Bonds were tentatively ready to confirm a top in yields and runaway inflation in May, but hotter CPI in the Eurozone and the US caused one last revision to the outlook.  At the time, we discussed the possibility that the June 10th CPI data was a bit of misdirection play–an outlier in a data landscape that was indeed showing signs of a turn. 
CPI’s timing was ideal for a misdirection play as it happened on a Friday before Fed week, all at a time when the Fed was MOSTLY committed to 50bp hikes unless the data suggested 75bps.  CPI arguably did that, but the market was forced to wait to hear from the Fed because they were in their “blackout period” (i.e. the typical 12 day time frame before a Fed announcement during which the Fed refrains from public comment on policy). 
Without the Fed around to put things in perspective, markets priced in the most hawkish scenario.  10yr yields ultimately hit 3.50% and mortgage rates moved up into the 6’s.  Once the Fed finally had its say, markets began to calm down.
Fast forward 3 weeks and early June is looking even more like an explosion that puts out the fire.  A streak of almost universally weaker economic data at home and abroad has been adding to the gains since Tuesday morning.  Traders who made the mistake of shorting bonds at the last apparent bounce (Friday-Monday) have increasingly been forced to cover, thus adding momentum to the rally over the past 2 days.
While this rally likely has limits in the short term, it arguably confirms that we’ve seen the highest rates of 2022 barring some unforeseen shock to the inflation outlook.

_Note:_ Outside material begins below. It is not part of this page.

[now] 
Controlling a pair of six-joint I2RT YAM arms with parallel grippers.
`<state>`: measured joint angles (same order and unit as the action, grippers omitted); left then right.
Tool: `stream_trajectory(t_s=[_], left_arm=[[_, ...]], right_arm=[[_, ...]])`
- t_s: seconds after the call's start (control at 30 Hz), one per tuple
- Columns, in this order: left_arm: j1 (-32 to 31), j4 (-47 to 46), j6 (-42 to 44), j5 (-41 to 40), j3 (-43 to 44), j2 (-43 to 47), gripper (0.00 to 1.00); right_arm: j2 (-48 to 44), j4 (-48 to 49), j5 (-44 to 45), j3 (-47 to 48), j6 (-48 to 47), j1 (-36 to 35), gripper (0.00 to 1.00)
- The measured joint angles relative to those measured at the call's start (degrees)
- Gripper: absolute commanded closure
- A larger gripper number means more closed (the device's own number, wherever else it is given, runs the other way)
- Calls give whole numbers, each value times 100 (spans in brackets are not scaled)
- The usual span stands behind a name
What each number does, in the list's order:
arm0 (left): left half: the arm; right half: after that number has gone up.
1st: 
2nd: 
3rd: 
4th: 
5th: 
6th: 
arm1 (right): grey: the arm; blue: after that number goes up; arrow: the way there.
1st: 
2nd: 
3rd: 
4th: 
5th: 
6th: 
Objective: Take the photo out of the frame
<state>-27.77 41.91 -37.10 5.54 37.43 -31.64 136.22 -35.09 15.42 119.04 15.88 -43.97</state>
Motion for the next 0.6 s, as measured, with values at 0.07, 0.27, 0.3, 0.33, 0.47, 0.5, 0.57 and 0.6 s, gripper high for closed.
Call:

Keep in mind that any time 10yr yields drop 20bps before 11am (as they did to start the day today), a pull-back is entirely normal.  The bigger-picture victory here is the decisive break below the 3% floor and the relegation of 3.5% to the “distant memory” category.  To be clear though, it still makes more sense to view the road ahead as a volatile, sideways range for the next few months.  It would take at least that long for the Fed to start talking about inflation being defeated (or rather, to start talking about how they would ACT on such a conclusion).